To summarize, a library of InitialCondition objects makes it easy to specify a starting state, a library of Affectors makes it easy to specify the differential equations, and a library of StoppingConditions makes it easy to specify the desired behavior. This core is dressed with various utility objects that handle tasks like the parsing of a text file describing the model, the display of model state on screen, and so on. This is sufficient if the user knows all the parameters (rate constants, half-lives, etc.) necessary to constrain the model, as is the case for certain well-studied biochemical processes such as the life cycle of lambda phage. However, it is generally not the case. More often, none of the parameters governing the biochemistry of epigenetic interactions has been measured. This is the case for most well-studied developmental mechanisms, including all those we have worked on models of. This requires a rephrasing of the basic questions involved. Instead of asking if the known facts account for a particular phenomenon, one can ask only if there exists any set of biologically-plausible parameters that allow the known facts to account for real behavior. Of course, even if the answer to that question is yes, that does not in any way suggest that indeed the real values of those parameters in fact correspond.

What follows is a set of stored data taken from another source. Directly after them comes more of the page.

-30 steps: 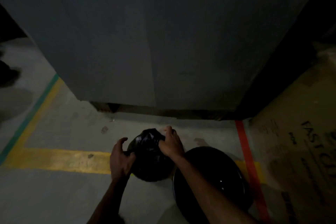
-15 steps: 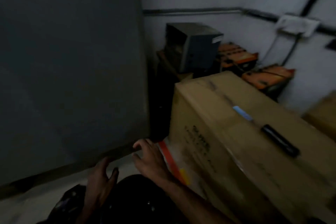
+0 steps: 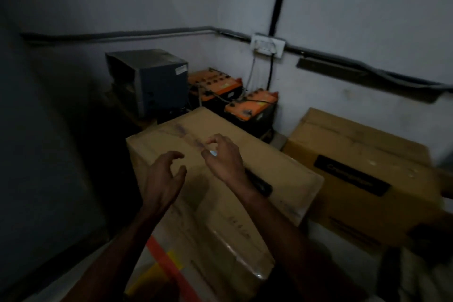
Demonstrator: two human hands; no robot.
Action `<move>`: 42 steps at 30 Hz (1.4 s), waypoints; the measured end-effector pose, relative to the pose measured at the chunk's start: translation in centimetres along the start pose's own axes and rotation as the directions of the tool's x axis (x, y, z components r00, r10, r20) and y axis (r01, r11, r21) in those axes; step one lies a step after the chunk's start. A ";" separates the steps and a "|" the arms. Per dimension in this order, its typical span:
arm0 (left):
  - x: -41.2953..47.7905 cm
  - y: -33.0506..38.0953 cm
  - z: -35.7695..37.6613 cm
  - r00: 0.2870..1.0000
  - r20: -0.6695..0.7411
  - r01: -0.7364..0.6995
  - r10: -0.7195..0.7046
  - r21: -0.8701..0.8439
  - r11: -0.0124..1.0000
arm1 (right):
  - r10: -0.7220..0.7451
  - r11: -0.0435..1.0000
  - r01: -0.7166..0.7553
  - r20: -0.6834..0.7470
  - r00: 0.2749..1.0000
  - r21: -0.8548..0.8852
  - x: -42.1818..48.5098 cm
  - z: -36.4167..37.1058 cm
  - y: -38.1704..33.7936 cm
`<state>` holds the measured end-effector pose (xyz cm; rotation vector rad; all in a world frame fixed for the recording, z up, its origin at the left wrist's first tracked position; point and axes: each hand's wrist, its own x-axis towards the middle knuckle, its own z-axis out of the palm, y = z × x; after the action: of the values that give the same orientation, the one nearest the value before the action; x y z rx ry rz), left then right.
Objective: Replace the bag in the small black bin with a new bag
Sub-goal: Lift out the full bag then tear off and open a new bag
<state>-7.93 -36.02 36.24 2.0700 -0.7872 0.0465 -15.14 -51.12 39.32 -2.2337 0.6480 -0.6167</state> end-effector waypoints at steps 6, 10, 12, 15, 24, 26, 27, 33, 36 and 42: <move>1.4 5.3 9.0 0.991 0.120 0.067 -0.059 -0.063 0.996 | 0.108 0.993 -0.111 -0.076 0.991 -0.042 3.0 -6.0 7.7; 2.2 5.5 14.2 0.907 0.306 0.330 -0.291 -0.084 0.940 | 0.174 0.982 -0.176 -0.028 0.984 -0.072 4.7 -7.2 13.3; 2.6 5.1 16.2 0.858 0.360 0.428 -0.367 -0.104 0.898 | 0.214 0.973 -0.211 0.028 0.976 -0.093 4.9 -7.2 15.8; 3.3 4.7 18.2 0.772 0.413 0.585 -0.483 -0.163 0.794 | 0.220 0.967 -0.205 0.087 0.972 -0.154 4.4 -6.5 18.6; 5.0 5.4 21.6 0.705 0.357 0.699 -0.613 -0.205 0.685 | 0.224 0.962 -0.200 0.115 0.968 -0.188 3.5 -4.7 19.8; 5.0 6.0 21.7 0.701 0.345 0.703 -0.625 -0.183 0.687 | 0.224 0.964 -0.204 0.106 0.969 -0.169 3.3 -4.6 19.7; 4.9 6.2 21.7 0.701 0.347 0.700 -0.623 -0.174 0.692 | 0.229 0.964 -0.213 0.095 0.969 -0.159 3.1 -4.5 19.6; 4.8 7.2 20.1 0.796 0.261 0.601 -0.547 -0.229 0.766 | 0.279 0.955 -0.280 0.019 0.960 0.098 2.3 -4.5 17.0; 4.9 8.0 17.4 0.830 0.214 0.556 -0.514 -0.274 0.784 | 0.278 0.936 -0.265 -0.026 0.960 0.232 2.1 -4.3 14.5; 4.6 9.8 9.9 0.891 0.155 0.454 -0.427 -0.312 0.835 | 0.156 0.926 -0.115 -0.088 0.984 0.360 0.8 -4.6 7.0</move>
<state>-12.17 -49.83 38.97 1.8751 -0.3125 -0.4062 -19.12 -58.22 37.22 -1.8126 0.6837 -0.7337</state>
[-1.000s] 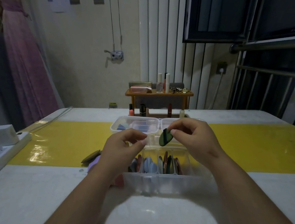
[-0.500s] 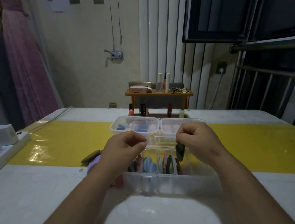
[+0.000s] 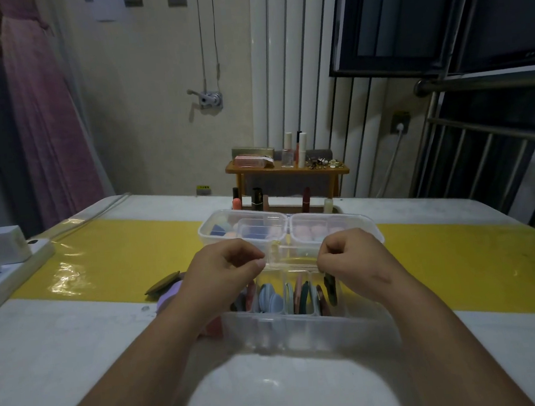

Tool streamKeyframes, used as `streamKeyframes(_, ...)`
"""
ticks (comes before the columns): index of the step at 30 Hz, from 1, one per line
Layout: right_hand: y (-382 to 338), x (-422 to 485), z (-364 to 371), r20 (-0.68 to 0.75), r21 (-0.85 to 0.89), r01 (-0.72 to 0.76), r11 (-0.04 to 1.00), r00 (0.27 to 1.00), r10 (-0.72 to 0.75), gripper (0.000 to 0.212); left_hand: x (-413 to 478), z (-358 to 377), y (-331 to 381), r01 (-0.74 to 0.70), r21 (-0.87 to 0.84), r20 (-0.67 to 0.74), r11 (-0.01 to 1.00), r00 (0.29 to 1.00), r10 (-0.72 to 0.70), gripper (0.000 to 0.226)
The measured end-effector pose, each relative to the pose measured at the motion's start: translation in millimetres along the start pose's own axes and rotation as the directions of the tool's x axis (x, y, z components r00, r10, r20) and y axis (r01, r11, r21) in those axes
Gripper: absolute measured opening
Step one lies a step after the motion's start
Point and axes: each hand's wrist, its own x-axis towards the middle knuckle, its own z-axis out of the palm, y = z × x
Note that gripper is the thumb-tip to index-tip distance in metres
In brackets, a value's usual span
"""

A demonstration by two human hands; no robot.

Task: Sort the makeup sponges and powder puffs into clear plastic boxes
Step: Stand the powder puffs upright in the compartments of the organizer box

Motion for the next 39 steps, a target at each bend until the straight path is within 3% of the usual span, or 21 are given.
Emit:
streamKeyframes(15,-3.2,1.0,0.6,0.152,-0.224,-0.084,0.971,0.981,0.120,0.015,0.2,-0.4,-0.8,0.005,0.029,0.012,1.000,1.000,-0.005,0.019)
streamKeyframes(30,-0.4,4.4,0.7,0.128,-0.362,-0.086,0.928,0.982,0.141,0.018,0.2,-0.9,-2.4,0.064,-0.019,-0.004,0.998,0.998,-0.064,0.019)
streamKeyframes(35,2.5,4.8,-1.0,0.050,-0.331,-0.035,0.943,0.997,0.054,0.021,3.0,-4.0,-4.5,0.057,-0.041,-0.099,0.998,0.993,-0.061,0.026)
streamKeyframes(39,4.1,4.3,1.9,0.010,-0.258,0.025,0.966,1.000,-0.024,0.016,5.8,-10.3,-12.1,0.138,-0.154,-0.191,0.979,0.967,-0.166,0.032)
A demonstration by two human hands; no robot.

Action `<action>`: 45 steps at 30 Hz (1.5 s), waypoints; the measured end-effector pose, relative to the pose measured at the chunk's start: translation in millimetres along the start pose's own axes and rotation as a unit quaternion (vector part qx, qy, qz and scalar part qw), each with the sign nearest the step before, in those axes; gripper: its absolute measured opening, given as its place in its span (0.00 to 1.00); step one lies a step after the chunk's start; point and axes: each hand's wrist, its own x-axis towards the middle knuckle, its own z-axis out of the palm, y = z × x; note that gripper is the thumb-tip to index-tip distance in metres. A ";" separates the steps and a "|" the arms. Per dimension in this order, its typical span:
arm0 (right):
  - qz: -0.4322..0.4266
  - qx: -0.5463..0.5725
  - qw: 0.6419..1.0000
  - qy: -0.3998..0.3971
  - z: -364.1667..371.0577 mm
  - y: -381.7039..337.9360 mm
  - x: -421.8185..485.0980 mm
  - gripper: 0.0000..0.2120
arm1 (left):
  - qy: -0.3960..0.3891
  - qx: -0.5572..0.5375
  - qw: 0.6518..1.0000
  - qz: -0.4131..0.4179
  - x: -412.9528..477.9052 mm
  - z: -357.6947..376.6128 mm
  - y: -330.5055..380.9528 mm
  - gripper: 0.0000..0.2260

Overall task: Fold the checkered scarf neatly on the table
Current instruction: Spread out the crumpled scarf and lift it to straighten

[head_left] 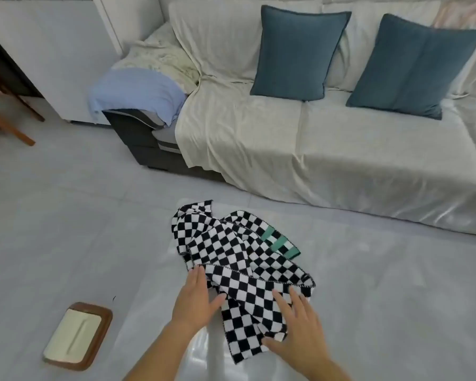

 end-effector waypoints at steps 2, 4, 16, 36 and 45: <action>-0.011 -0.020 1.000 0.021 9.1 -18.5 36.5 0.48 | 0.017 0.008 1.000 -0.001 32.5 8.9 -4.5 0.43; -0.023 -0.031 0.999 0.023 18.6 -33.7 74.0 0.50 | 0.020 0.043 0.999 0.011 64.7 10.9 -1.0 0.44; -0.014 -0.056 0.995 -0.077 93.7 -12.7 132.4 0.45 | -0.040 0.049 0.998 0.021 106.6 78.7 -25.9 0.40; -0.053 -0.111 0.990 -0.067 108.8 157.4 -21.0 0.38 | -0.136 -0.019 0.990 -0.010 -61.2 202.7 102.7 0.36; -0.068 -0.136 0.986 -0.061 99.8 298.7 -93.5 0.63 | -0.159 -0.023 0.987 -0.007 -138.4 282.2 211.1 0.36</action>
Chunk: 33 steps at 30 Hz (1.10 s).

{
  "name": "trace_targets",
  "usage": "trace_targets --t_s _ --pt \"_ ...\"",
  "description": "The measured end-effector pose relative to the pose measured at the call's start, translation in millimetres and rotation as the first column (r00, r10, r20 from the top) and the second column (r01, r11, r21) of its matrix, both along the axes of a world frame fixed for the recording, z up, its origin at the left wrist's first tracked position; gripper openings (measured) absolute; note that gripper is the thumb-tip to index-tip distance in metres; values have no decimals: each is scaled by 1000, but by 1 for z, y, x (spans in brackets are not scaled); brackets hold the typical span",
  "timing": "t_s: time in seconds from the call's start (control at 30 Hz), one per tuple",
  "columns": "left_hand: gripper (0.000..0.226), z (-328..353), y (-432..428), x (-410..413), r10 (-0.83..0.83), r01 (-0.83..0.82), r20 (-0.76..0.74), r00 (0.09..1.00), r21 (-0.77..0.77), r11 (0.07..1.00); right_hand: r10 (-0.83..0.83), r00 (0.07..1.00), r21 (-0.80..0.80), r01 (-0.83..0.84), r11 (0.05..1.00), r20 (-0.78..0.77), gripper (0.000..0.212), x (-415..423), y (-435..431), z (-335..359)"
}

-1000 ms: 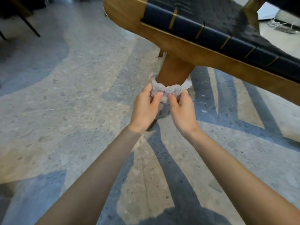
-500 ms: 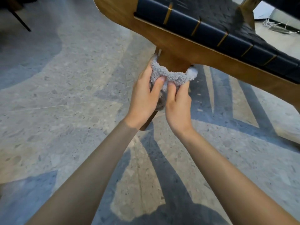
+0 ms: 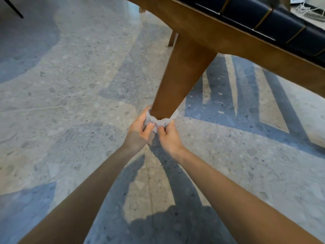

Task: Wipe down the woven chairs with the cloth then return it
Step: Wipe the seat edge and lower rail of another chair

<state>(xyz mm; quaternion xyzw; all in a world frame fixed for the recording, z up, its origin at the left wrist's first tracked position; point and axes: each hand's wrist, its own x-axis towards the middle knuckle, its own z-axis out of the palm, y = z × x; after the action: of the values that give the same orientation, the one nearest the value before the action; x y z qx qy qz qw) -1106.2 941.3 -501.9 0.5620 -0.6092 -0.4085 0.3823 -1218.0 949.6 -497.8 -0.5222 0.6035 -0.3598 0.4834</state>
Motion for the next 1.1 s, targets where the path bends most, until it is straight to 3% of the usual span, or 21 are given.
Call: trace_targets --t_s 0.1,0.33,0.4,0.5,0.73,0.9,1.1 --pt "53 -8 1 3 11 -15 55 998 62 998 11 1000 121 -10 993 -3 39 5 -1 -5" --pt "50 -1 6 -2 109 -113 84 990 35 993 -70 997 141 71 988 -13 22 4 -1 1" --pt "47 7 9 -8 167 -166 65 984 -25 986 -115 993 74 116 990 -22 10 0 1 7" --pt "46 28 15 -23 267 -260 51 962 -115 959 -186 982 -84 182 980 -42 28 -8 5 22" --pt "48 81 20 -48 367 -386 -118 922 -265 884 -287 951 -311 240 920 -113 34 -21 26 74" --pt "39 104 34 -52 393 -486 -334 857 -265 833 -370 887 -527 183 830 -276 31 -34 43 100" --pt "20 103 62 -34 304 -418 -354 885 -312 853 -251 914 -591 14 806 -320 22 -43 62 98"
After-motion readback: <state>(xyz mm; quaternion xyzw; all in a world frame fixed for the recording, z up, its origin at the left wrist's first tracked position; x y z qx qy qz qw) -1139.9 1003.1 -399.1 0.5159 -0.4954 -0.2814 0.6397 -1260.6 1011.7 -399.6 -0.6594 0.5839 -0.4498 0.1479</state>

Because of this problem the Ingeneue core is wrapped in a layer of Iterator objects. Iterators encapsulate some algorithm for searching the space of possible parameter values for sets of parameter choices that lead to desired behavior. The simplest possible scheme, of course, is random choice, and there is indeed an Iterator that implements a random search. However, the parameter space is often very very large; the segment polarity model we have been working with includes, in its simplest form, roughly fifty free parameters, each of which could realistically range over three or four orders of magnitude. To get a feel for how difficult this space would be to exhaustively search, we once estimated that it would take 10 quadrillion years with our lab's existing computational capacity to exhaustively sample the parameter space merely for high, medium, and low values of each parameter! This is obviously a problem that mere brute force and more computers cannot hope to overcome. Thus, most of the Iterator objects we have implemented encapsulate some sort of directed search strategy, including non-linear optimizers, population-selection schemes, and so on. We've included both well-established algorithms and custom-tailored approaches of our own.